(Task to carry out): Output range, inclusive: from the line containing "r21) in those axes" to the line containing "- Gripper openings". Restate those lines from the data below word for word and only those.
::: Data for this task
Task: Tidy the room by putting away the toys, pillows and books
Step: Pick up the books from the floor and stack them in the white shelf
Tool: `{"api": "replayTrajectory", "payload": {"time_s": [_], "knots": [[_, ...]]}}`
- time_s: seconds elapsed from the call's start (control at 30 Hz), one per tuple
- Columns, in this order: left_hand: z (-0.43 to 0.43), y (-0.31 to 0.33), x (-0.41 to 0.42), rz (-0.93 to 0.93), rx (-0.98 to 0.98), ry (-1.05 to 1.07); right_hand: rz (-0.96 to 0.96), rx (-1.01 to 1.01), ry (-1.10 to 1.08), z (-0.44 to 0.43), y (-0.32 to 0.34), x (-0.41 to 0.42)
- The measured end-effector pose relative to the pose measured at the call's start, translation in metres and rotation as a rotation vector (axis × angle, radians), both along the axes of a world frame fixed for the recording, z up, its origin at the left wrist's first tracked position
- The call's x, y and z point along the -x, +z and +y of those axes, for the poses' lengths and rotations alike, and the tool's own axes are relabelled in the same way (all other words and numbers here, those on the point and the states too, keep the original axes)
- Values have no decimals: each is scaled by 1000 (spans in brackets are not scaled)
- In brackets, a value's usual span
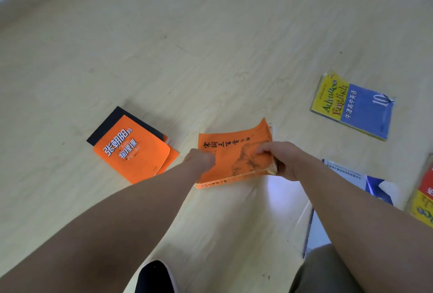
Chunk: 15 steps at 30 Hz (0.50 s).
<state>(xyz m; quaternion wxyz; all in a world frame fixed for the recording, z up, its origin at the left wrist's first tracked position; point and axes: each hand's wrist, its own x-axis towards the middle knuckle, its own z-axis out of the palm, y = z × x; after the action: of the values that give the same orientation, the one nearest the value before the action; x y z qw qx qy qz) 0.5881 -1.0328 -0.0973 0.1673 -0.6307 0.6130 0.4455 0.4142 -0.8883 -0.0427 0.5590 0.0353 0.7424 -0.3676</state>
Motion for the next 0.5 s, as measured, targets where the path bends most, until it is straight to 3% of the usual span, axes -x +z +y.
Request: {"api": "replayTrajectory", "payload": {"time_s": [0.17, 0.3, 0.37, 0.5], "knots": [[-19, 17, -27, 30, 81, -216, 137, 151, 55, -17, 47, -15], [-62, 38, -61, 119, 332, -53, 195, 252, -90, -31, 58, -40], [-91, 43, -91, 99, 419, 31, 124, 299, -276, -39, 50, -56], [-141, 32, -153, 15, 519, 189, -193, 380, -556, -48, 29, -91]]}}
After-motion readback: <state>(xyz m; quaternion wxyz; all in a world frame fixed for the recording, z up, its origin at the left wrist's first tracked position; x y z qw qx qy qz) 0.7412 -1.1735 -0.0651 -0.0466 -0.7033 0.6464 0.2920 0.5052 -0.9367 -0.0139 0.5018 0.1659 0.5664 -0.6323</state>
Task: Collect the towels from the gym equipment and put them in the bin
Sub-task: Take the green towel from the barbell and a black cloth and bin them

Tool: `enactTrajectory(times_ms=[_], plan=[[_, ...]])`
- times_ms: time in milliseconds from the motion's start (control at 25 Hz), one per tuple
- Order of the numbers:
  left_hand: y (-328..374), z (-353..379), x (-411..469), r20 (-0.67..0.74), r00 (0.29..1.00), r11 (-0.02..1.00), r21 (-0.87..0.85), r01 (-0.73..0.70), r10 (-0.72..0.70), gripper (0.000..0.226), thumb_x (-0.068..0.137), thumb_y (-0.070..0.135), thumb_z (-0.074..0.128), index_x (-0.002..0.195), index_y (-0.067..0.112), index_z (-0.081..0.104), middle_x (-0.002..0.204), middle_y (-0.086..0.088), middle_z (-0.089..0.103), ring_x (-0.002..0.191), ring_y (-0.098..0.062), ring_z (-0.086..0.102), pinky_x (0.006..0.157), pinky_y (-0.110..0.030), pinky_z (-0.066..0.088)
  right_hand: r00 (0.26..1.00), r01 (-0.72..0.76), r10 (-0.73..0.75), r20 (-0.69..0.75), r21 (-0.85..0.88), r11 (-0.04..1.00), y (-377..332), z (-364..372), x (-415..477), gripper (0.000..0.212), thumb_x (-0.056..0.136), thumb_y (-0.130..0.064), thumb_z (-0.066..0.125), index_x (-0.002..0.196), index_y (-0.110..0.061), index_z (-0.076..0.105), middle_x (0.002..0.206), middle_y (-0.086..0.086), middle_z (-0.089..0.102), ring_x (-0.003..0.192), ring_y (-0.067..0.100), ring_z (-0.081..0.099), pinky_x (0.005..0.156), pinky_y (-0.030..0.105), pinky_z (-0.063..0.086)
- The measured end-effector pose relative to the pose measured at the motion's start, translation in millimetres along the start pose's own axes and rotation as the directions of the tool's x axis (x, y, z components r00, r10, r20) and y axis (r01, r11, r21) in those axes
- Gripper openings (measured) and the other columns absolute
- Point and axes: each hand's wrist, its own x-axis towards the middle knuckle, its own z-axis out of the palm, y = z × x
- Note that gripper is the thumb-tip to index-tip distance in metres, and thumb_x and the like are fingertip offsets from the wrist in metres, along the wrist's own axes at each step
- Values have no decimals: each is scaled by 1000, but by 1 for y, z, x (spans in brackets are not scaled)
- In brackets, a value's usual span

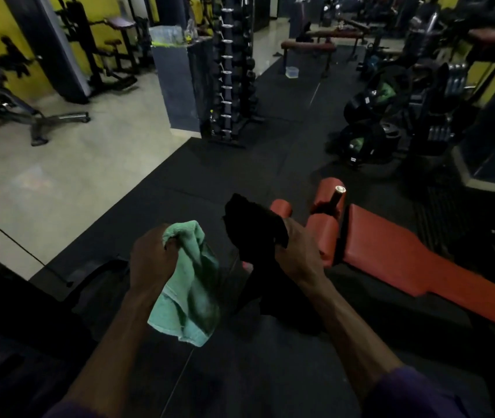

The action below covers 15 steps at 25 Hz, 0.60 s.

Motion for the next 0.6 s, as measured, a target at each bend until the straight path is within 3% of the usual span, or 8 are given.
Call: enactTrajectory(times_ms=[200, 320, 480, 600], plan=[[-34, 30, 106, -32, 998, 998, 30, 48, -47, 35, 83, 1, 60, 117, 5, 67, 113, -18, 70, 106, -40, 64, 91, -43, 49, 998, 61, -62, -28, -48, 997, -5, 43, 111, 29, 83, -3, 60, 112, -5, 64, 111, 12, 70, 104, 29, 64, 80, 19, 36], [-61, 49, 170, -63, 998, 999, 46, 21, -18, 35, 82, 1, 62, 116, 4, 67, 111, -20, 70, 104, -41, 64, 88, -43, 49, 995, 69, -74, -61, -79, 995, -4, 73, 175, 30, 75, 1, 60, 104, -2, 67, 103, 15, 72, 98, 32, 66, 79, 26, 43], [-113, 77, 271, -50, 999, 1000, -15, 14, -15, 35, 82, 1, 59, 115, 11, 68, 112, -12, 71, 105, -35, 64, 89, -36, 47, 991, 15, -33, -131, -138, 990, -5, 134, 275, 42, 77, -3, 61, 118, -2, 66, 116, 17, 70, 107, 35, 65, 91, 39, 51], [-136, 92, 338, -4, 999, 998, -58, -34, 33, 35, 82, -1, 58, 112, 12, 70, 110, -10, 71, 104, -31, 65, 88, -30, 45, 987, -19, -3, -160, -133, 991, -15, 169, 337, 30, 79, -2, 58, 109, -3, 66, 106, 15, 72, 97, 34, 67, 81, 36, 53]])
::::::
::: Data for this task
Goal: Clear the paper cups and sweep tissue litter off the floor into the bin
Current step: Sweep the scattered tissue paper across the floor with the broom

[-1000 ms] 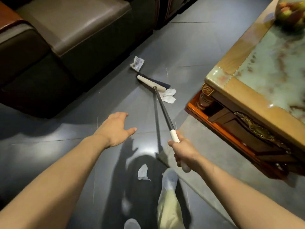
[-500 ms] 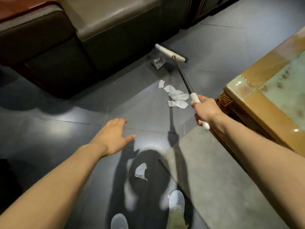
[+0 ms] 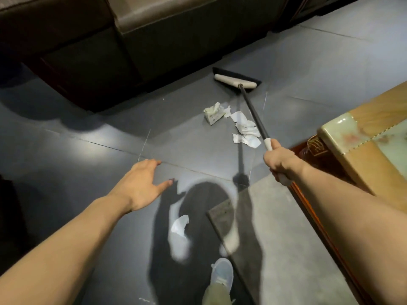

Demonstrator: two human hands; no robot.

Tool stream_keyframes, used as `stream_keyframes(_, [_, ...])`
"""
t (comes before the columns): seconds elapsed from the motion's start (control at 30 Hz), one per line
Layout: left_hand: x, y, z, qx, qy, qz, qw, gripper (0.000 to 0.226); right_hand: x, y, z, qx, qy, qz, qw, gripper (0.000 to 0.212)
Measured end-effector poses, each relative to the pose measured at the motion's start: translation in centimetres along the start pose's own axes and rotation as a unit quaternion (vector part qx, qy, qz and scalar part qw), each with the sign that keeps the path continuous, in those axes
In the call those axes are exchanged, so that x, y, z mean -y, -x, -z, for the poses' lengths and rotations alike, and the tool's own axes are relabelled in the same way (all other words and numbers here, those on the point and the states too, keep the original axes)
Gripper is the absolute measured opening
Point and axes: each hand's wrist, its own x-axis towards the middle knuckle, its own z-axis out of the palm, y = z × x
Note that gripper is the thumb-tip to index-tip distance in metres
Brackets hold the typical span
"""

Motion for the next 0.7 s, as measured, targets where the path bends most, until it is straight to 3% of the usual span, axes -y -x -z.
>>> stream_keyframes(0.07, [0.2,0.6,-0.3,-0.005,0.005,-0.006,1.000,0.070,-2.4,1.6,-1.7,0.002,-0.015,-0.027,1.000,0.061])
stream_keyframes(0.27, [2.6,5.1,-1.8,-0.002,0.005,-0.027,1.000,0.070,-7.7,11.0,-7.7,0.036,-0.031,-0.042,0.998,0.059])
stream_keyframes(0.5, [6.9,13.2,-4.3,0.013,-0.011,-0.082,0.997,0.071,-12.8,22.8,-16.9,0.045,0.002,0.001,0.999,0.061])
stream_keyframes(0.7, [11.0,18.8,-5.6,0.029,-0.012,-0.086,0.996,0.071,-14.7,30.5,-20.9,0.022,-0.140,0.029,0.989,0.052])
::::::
(Response):
- The measured end-effector pose relative to the pose measured at the motion's start, translation in millimetres along the start pose's own axes and rotation as the directions of the tool's x axis (x, y, z components r00, r10, r20) and y axis (r01, r11, r21) in those axes
- Gripper openings (measured) and the other columns absolute

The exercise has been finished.